• _TO DO_:
Whenever the string "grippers" appears in a line below, please copy the line out.

• _RECORDS FOR THE EXERCISE_:
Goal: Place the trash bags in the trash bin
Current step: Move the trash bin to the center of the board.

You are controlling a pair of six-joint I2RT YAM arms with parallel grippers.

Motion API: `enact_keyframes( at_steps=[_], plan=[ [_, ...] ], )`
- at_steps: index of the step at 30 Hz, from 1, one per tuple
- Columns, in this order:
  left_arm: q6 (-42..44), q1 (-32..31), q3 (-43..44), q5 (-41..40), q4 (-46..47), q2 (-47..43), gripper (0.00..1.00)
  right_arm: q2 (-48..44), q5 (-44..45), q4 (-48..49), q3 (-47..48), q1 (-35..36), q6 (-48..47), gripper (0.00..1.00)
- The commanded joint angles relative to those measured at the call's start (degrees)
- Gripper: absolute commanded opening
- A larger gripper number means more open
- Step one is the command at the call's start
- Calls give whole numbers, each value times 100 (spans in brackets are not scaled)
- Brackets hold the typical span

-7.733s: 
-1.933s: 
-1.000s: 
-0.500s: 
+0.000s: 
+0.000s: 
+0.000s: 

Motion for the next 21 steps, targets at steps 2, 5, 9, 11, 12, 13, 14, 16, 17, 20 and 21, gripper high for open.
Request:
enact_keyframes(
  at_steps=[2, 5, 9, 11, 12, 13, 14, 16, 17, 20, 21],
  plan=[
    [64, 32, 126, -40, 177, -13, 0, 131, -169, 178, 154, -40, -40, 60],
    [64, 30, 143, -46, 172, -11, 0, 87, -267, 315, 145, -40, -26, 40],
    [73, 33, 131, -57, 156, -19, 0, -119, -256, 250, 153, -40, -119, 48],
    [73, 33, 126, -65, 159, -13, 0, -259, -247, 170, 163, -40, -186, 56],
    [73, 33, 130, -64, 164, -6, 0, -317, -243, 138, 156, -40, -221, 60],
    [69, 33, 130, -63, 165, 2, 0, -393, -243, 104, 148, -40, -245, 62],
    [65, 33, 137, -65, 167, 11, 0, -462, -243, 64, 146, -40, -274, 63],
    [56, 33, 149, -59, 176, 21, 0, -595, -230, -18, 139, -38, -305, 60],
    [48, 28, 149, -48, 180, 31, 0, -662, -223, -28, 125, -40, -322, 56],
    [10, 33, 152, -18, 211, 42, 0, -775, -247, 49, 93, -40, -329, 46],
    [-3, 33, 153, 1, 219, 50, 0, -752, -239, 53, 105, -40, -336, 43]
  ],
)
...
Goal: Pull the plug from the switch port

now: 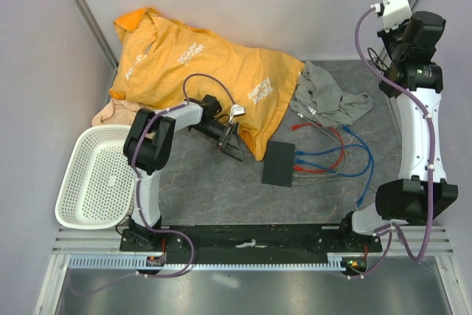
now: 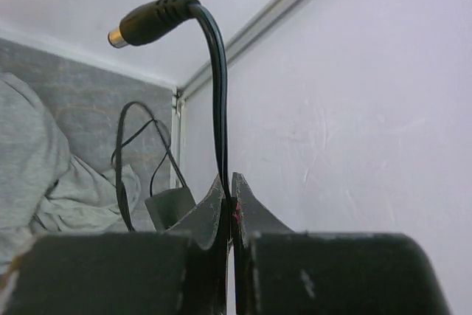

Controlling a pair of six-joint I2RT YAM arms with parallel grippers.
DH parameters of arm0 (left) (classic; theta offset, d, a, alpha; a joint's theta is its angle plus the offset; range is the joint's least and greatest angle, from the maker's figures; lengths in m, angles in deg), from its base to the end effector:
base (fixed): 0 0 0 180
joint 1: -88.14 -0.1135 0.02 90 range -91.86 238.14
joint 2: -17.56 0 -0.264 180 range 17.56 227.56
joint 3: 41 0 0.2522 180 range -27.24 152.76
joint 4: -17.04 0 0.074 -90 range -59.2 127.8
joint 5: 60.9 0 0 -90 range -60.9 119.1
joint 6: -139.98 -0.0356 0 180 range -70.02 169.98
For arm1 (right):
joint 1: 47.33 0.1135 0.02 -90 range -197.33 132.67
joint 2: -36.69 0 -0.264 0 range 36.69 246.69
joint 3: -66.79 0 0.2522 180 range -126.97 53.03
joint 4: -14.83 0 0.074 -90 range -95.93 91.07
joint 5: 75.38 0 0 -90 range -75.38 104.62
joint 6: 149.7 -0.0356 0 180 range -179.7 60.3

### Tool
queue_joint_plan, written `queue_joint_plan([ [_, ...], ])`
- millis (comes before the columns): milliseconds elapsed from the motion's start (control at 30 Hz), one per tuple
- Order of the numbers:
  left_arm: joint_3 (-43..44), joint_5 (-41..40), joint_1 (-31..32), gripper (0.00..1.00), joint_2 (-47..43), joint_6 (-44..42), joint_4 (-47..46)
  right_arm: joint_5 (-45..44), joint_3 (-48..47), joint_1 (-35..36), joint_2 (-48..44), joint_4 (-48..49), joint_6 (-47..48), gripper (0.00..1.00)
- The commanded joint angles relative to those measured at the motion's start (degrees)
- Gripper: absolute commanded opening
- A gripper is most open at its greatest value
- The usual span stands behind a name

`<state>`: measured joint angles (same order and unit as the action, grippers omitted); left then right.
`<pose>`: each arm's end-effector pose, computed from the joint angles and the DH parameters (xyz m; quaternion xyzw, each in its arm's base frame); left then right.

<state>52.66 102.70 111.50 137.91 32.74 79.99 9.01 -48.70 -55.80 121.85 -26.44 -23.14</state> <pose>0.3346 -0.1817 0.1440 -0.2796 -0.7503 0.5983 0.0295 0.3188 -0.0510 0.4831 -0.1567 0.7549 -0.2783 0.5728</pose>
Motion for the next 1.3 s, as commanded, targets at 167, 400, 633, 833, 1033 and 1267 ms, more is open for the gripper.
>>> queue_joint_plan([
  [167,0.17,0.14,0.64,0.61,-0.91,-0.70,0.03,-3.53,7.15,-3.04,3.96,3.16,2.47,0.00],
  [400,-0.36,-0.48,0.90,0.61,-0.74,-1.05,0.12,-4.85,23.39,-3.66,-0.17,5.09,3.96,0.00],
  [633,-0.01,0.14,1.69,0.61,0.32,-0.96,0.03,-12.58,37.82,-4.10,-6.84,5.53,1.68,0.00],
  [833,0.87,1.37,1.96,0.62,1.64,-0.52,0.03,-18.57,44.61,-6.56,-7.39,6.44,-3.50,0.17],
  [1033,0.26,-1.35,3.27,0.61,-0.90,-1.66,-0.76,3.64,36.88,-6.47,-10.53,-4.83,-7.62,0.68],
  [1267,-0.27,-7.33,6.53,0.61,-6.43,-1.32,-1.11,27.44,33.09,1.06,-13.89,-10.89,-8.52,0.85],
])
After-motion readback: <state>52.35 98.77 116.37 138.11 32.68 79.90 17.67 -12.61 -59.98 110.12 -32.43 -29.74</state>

• _RESULT FOR THIS EXERCISE_:
You are controlling a pair of six-joint I2RT YAM arms with parallel grippers.
Controlling a pair of six-joint I2RT YAM arms with parallel grippers.
`<state>`: measured joint angles (same order and unit as the action, grippers omitted); left then right.

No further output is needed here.